Während in gewerkschaftlichen Bastionen wie der Stahlindustrie mit hohem Organisationsgrad die Zahl der Arbeitsplätze weiter schrumpft, stellt die Digitalisierung in der Arbeitswelt die Gewerkschaften vor neue gewaltige Probleme. So wendet sich jetzt auch die IG Metall den mit dem Einzug der Plattformökonomie in die Arbeitswelt einhergehenden Herausforderungen zu. Bei diesem als »Crowdworking« bzw. »Crowdsourcing« bezeichneten Phänomen werden Arbeitsaufträge über digitale Plattformen innerhalb, vor allem aber außerhalb einzelner Unternehmen über das Internet an Externe vergeben. »Damit sind erhebliche Risiken für die Beschäftigten verbunden, weil diese Arbeitsform nicht reguliert ist und die Plattformbetreiber die Arbeitsbedingungen nach ihren eigenen Vorstellungen bestimmen«, warnt IG-Metall-Vize Christiane Benner. »Wenn wir nichts unternehmen, öffnet das einem Unterbietungswettbewerb bei den Arbeitsbedingungen Tür und Tor. Wir wollen keine Amazonisierung der Arbeitswelt«, sagte sie am Mittwoch in Frankfurt am Main.
Crowdsourcing erfasst zunehmend nicht nur klassische Soloselbstständige, die am eigenen PC anspruchsvolle Aufträge abarbeiten und in Konkurrenz mit anderen Fachleuten über weltweite Plattformen ihre Dienste anbieten. Mittlerweile gibt es Crowdworking-Angebote nicht nur für Designer, Texter oder Programmierer, sondern für die gesamten Wertschöpfungsketten in den von der IG Metall vertretenen Branchen. Aus gewerkschaftlicher Sicht gehe es nicht um eine pauschale Ablehnung von Crowdworking, sondern nur »gegen dessen Missbrauch«. Vor allem müssten die Arbeitsbedingungen fair gestaltet und die Beschäftigten entsprechend organisiert werden. »Wir akzeptieren nicht, dass auf dem Rücken von abhängig Beschäftigten Kosten gespart werden sollen und reguläre durch prekäre Beschäftigung ersetzt wird.

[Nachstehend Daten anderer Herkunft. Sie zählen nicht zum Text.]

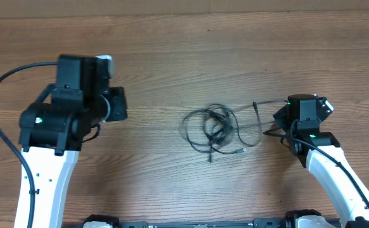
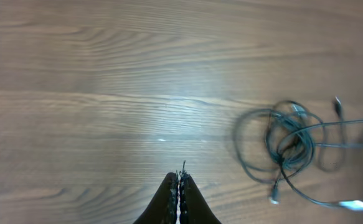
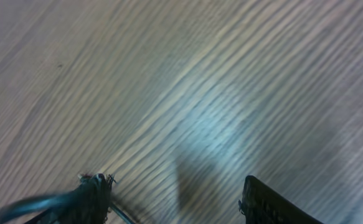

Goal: Untangle cables

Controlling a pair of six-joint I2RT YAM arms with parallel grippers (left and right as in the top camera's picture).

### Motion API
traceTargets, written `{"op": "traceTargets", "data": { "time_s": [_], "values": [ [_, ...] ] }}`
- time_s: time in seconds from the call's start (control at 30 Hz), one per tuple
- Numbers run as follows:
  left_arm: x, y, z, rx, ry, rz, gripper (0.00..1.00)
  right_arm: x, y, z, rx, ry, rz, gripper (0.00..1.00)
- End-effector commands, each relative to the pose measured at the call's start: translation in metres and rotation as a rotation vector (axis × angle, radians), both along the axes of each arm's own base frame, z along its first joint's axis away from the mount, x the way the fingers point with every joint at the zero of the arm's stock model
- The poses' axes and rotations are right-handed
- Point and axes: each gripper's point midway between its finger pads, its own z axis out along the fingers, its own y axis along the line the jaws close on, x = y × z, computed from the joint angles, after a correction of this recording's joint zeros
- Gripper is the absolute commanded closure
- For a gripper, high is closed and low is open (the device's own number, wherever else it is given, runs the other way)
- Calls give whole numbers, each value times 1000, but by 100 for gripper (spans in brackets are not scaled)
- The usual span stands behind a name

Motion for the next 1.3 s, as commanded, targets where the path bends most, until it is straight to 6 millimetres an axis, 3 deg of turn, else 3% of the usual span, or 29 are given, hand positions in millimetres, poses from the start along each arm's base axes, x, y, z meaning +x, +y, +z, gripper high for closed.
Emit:
{"op": "traceTargets", "data": {
  "time_s": [0.0, 0.13, 0.27, 0.4, 0.53, 0.63, 0.73, 0.9, 1.0, 1.1, 1.2, 1.27],
  "values": [
    [1, 30, 10, -4, -29, 193, 95, 1, -10, 3, -21, 3, -32, 34],
    [3, 52, 10, -23, -30, 339, 96, 0, -6, 1, 3, 11, -17, 34],
    [3, 40, 8, -91, -10, 308, 95, 4, 15, -2, 104, 7, 55, 34],
    [6, 29, 3, -140, 20, 273, 73, 15, 53, 5, 200, -28, 300, 26],
    [10, 23, -5, -159, 55, 259, 62, 12, 93, 13, 360, -53, 480, 23],
    [15, 19, -14, -180, 92, 262, 61, 9, 100, 11, 433, -38, 448, 29],
    [20, 11, -25, -213, 143, 240, 61, 11, 98, -4, 506, 3, 328, 30],
    [26, 1, -41, -250, 210, 213, 59, 45, 107, -22, 522, -61, 340, 29],
    [26, 1, -46, -245, 230, 214, 59, 67, 120, -22, 558, -143, 406, 30],
    [26, 1, -46, -243, 230, 210, 58, 79, 125, -14, 562, -211, 443, 45],
    [26, 0, -46, -248, 231, 207, 57, 85, 134, -1, 579, -265, 499, 79],
    [26, -4, -45, -263, 233, 195, 48, 85, 152, 17, 639, -320, 612, 95]
  ]
}}
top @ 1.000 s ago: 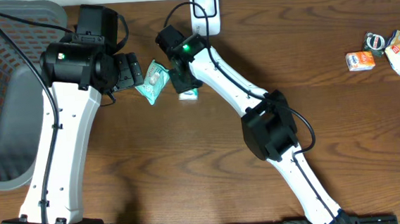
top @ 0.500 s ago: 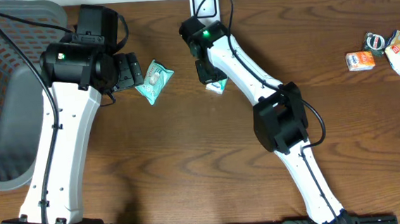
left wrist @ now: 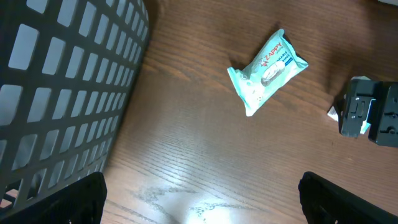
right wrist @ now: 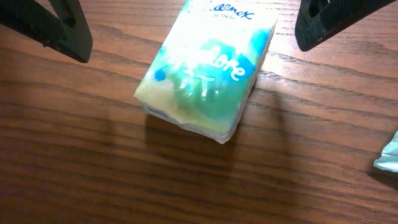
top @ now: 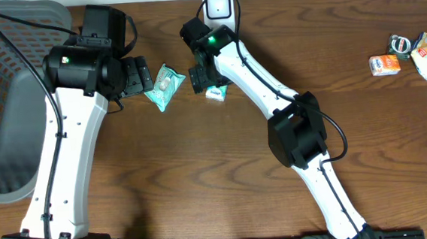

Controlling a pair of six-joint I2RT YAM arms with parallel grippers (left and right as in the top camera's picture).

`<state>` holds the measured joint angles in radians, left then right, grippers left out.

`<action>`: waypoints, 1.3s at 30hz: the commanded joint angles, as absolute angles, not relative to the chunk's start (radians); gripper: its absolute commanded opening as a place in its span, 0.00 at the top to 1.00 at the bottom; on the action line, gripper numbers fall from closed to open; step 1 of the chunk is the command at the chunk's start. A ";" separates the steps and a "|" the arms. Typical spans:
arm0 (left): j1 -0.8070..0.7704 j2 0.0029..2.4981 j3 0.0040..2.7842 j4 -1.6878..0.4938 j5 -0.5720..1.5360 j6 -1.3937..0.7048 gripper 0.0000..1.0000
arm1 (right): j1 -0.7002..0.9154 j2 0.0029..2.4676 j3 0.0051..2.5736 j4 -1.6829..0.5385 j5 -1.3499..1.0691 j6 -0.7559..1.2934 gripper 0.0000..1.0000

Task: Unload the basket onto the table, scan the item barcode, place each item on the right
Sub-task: 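Lift the green pack and pull it right, away from the wipes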

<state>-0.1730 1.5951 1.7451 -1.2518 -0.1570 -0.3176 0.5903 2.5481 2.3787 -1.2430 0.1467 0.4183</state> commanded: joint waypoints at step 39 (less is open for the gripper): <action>-0.171 1.594 1.742 -1.253 -0.169 -0.327 0.02 | 0.700 2.590 2.372 -1.163 0.427 0.546 0.37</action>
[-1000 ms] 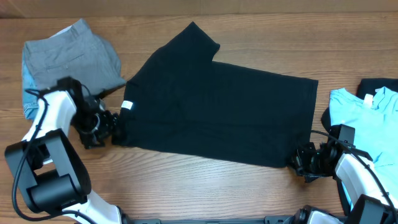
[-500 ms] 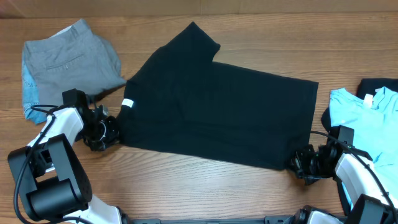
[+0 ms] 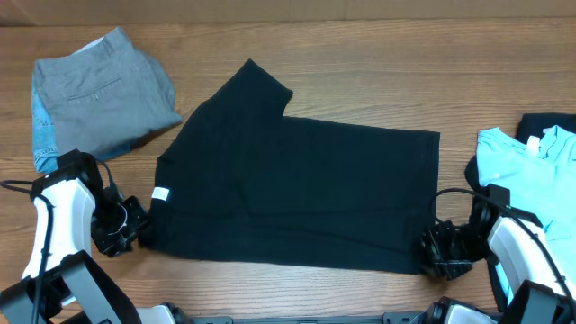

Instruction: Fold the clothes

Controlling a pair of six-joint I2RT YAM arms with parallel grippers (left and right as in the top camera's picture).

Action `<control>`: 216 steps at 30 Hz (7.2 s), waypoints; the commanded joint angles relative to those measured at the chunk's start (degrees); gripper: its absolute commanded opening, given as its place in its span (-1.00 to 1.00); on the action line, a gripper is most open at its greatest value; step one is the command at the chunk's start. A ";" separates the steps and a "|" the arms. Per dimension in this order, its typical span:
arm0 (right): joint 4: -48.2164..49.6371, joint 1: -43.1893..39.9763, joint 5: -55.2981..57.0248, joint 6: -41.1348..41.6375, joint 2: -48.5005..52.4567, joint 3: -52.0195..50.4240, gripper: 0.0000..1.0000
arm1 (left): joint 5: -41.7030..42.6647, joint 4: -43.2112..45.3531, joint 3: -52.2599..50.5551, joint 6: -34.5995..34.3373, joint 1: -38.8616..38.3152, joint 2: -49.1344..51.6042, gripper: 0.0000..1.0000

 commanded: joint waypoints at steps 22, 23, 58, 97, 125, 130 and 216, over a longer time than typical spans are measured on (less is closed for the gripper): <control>1.99 0.09 -6.60 -20.39 -0.96 31.67 0.55 | 18.60 20.26 25.86 18.10 -27.32 2.54 1.00; 1.99 0.09 -6.60 -20.39 -0.96 31.67 0.55 | 16.57 21.33 26.38 18.10 -28.89 3.69 0.99; 3.15 0.09 -2.25 -20.37 -0.87 31.65 0.55 | 5.62 24.59 65.18 17.92 -36.13 56.08 -0.49; 35.60 3.98 2.27 -20.57 34.73 31.61 -0.45 | 4.07 -17.05 92.19 17.75 -36.13 46.95 -0.92; 16.37 1.90 -1.20 -21.49 15.39 31.87 -0.92 | -1.51 -31.43 92.15 17.46 -36.02 45.13 -0.92; 11.65 1.60 -1.44 -23.21 14.88 31.87 -0.92 | -1.88 -31.43 87.32 17.49 -36.13 38.34 -0.92; -15.69 1.70 -5.79 -29.18 -1.18 27.71 0.14 | -2.51 -25.97 38.03 8.81 -34.14 4.35 0.08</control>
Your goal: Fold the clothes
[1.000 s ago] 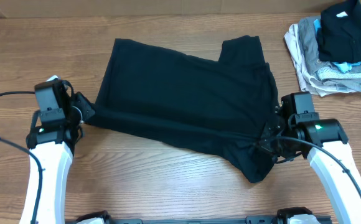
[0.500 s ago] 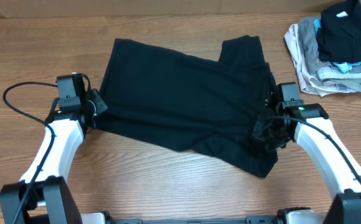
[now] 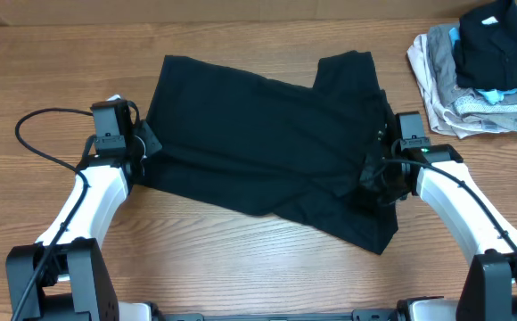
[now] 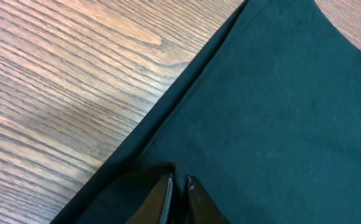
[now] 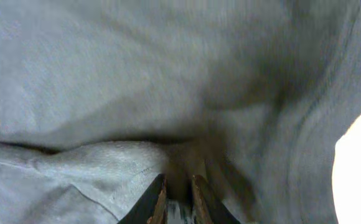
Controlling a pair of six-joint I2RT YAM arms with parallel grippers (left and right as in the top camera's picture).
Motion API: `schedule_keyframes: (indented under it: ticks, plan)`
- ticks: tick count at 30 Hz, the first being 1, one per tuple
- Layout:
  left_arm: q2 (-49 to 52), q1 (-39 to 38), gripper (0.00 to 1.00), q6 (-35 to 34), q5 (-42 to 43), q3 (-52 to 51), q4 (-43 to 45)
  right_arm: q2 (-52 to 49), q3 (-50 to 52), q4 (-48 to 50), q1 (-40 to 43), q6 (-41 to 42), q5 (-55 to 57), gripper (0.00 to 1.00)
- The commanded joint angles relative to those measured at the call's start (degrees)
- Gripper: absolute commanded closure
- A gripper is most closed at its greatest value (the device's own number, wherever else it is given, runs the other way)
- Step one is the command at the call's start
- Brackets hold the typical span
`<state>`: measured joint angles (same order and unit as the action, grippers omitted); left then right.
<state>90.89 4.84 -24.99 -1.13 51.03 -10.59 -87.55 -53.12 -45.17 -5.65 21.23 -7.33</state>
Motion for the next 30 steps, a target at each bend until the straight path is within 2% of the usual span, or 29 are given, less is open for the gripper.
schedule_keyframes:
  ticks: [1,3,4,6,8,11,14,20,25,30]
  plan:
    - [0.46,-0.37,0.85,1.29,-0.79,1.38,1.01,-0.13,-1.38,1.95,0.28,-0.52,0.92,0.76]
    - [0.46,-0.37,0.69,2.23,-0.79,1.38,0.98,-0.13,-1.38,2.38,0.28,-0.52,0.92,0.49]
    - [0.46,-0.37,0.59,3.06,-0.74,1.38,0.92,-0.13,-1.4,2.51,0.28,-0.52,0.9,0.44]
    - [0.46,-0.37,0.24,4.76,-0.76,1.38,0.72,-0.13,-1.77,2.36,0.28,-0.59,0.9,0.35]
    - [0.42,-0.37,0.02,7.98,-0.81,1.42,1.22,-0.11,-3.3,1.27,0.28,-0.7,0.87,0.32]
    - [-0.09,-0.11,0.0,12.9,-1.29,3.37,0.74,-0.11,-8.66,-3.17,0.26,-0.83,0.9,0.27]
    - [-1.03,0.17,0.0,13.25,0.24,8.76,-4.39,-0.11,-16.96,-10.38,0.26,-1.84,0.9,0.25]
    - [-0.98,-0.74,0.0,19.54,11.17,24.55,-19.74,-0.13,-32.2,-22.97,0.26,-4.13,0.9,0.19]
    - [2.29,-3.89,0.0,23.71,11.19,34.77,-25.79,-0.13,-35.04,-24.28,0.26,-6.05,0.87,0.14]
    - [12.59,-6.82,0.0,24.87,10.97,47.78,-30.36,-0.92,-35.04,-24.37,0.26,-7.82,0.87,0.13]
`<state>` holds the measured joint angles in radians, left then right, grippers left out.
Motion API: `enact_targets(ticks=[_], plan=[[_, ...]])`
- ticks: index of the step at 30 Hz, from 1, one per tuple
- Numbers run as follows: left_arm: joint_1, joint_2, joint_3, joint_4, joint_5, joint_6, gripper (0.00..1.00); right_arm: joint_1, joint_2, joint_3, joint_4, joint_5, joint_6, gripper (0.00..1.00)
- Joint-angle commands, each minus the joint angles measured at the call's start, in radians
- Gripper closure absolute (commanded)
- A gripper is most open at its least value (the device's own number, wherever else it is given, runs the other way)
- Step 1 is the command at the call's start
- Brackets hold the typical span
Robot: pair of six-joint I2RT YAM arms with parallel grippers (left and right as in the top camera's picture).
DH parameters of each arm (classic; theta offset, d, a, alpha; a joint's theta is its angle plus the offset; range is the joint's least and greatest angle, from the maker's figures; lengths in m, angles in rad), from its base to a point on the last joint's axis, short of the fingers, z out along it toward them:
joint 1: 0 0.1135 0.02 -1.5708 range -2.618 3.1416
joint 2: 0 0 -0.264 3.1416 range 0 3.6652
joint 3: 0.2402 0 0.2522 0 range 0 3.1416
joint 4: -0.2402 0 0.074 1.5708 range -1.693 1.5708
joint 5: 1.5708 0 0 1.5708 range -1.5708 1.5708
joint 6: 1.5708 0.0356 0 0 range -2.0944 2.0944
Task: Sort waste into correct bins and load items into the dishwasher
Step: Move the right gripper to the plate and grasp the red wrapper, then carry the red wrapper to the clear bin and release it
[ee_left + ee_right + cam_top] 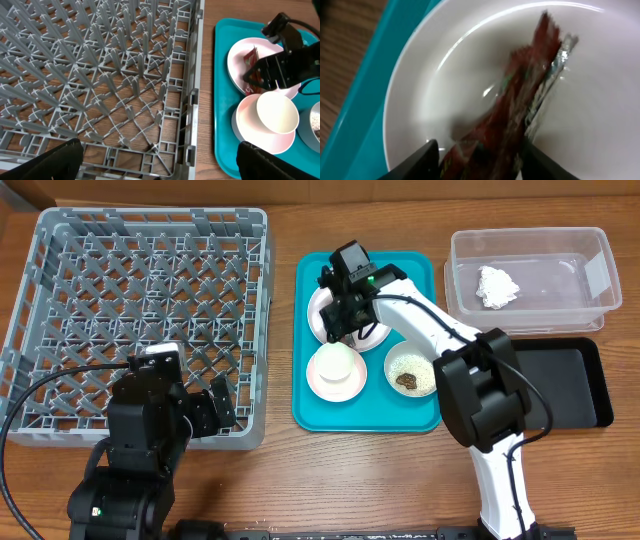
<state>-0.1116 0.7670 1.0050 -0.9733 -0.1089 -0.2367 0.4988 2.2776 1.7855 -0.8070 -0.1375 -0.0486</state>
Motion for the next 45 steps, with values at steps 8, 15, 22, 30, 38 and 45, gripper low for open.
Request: enact_targets(ticks=[8,15,22,30,38,45], plan=[[-0.005,-0.003,0.026,-0.001,0.005,-0.014,0.0,-0.014,-0.026,0.063,-0.058,0.128,0.0,0.94],[-0.005,-0.003,0.026,0.004,0.005,-0.014,0.0,-0.091,-0.126,0.234,-0.17,0.246,0.061,0.96],[-0.005,-0.003,0.026,0.002,0.006,-0.014,0.0,-0.27,-0.235,0.294,-0.208,0.238,0.248,0.96],[-0.005,-0.003,0.026,0.003,0.006,-0.014,0.0,-0.533,-0.234,0.276,-0.303,0.081,0.319,0.89],[-0.005,-0.003,0.026,0.004,0.009,-0.014,0.0,-0.648,-0.201,0.188,-0.306,0.042,0.307,0.71],[-0.005,-0.003,0.026,0.005,0.009,-0.014,0.0,-0.659,-0.213,0.206,-0.312,0.038,0.308,0.27]])
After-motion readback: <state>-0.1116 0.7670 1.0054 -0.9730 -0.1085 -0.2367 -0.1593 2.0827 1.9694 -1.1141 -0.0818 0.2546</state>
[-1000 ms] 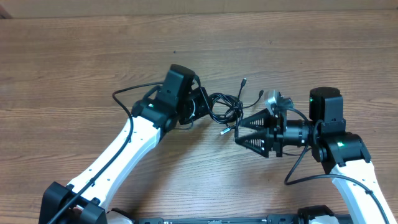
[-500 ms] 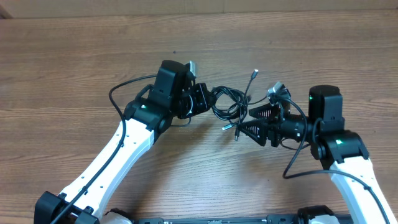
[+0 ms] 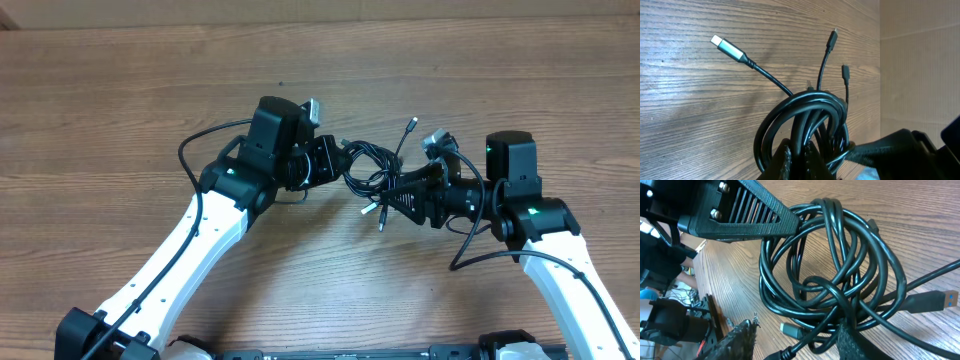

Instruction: Untangle cables

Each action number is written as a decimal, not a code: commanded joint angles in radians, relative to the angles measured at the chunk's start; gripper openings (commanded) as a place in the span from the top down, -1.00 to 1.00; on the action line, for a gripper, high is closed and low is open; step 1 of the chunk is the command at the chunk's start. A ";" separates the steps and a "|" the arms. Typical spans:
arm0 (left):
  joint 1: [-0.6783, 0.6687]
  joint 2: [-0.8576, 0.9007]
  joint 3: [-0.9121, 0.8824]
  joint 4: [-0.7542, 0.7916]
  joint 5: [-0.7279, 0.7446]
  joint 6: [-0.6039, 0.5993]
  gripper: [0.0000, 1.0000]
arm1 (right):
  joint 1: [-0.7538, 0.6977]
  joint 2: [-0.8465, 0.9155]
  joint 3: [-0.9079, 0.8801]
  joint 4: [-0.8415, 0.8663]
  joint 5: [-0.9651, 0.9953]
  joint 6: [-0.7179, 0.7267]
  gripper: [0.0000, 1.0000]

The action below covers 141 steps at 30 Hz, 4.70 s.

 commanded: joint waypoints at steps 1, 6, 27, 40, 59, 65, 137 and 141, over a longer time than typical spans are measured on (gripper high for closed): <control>0.000 -0.036 0.017 0.008 0.058 0.031 0.92 | 0.005 -0.002 0.013 0.010 0.025 -0.003 -0.12; 0.000 -0.036 0.017 0.008 0.074 0.032 0.92 | 0.005 -0.002 0.013 0.010 0.113 -0.003 -0.20; 0.000 -0.036 0.017 0.007 0.110 0.056 0.91 | 0.005 -0.002 0.013 0.061 0.170 -0.006 0.25; 0.000 -0.035 0.017 0.007 0.115 0.053 0.91 | 0.005 -0.002 0.013 0.049 0.167 -0.002 0.92; 0.000 -0.035 0.017 -0.045 0.113 0.053 0.92 | 0.005 -0.002 0.014 0.031 0.896 0.128 0.92; 0.000 -0.035 0.017 -0.046 0.113 0.053 0.92 | 0.005 -0.002 0.014 0.031 0.858 0.123 0.93; 0.001 -0.035 0.017 -0.101 0.104 0.030 0.92 | 0.005 0.001 0.013 -0.014 0.628 -0.026 0.92; 0.010 -0.035 0.017 -0.105 0.112 0.046 0.92 | 0.005 0.001 0.013 -0.011 0.338 -0.099 0.81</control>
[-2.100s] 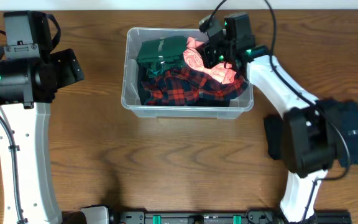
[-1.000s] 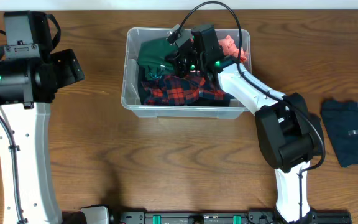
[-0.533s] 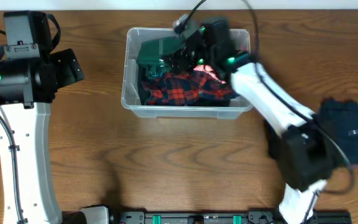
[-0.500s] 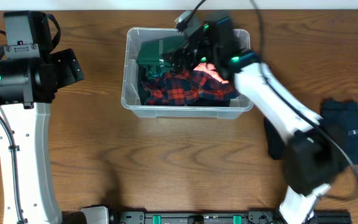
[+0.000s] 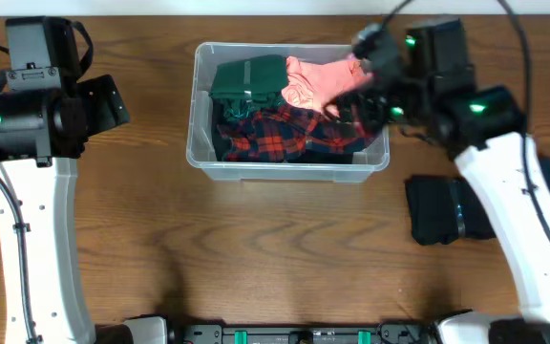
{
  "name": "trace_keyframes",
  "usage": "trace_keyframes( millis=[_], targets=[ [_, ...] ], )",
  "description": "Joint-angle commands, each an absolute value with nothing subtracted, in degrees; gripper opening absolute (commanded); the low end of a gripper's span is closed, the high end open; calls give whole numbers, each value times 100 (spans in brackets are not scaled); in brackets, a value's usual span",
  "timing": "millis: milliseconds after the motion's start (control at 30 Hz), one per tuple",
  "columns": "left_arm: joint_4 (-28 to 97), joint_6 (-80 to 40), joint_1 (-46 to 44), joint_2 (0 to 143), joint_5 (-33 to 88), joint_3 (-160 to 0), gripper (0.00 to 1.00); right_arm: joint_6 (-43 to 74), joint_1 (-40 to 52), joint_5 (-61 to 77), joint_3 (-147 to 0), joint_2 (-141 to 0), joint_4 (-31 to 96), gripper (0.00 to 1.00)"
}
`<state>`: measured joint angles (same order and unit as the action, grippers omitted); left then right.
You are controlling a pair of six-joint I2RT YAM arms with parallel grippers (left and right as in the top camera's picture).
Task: Pack container
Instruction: 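Spread and tuck the pink shirt inside the bin with the right gripper, then move the right gripper to the folded black garment and grasp it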
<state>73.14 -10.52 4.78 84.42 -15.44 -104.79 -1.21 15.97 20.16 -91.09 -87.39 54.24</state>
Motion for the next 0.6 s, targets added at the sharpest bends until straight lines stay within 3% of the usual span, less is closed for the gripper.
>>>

Wir wollen keine rechtsfreien Räume wie im Silicon Valley«, so Benner.
Weil Crowdworking ein weltweites Phänomen ist, sucht die IG Metall das Gespräch mit bundesdeutschen Plattformbetreibern. Crowdworker können sich über die neue Internetseite www.faircrowdwork.org[1] vernetzen und informieren. Hier können Sie auch ihr Einkommen abgleichen oder rechtliche Fragen bei Problemen rund um den Berufsalltag nachschlagen. Für Ratsuchende steht ein Servicetelefon zur Verfügung.
Per Satzungsänderung hatte die IG Metall bei ihrem Gewerkschaftstag im Oktober den Weg für den Eintritt von Soloselbstständigen gebahnt. »Das gibt es bei uns schon seit vielen Jahren«, sagt Nadine Müller vom Bereich Innovation und Gute Arbeit in der Berliner ver.di-Zentrale auf nd-Anfrage und verweist auf entsprechende innergewerkschaftliche Strukturen für Selbstständige und die längst etablierte Beratungsplattform www.mediafon.net.[2] Im vergangenen Jahr kam eine informative Themenseite zu fairem Crowdworking im Onlineangebot von ver.di dazu. Zu den brennendsten Problemen im Crowdworking gehöre, dass hier geltendes Recht der Beschäftigten keine Anwendung fände. »Es gibt oft keinen Kündigungsschutz, keinen Urlaubsanspruch, keine innerbetrieblichen Weiterbildungsmöglichkeiten. Im Krankheitsfall und im Alter sind die Betroffenen schlecht abgesichert«, beklagt Müller. ver.di fordert eine Erwerbstätigenversicherung für alle, die prekär Beschäftigte und Soloselbstständige einschließe und sich auch aus Sozialversicherungsabgaben der Auftraggeber und Plattformbetreiber speise.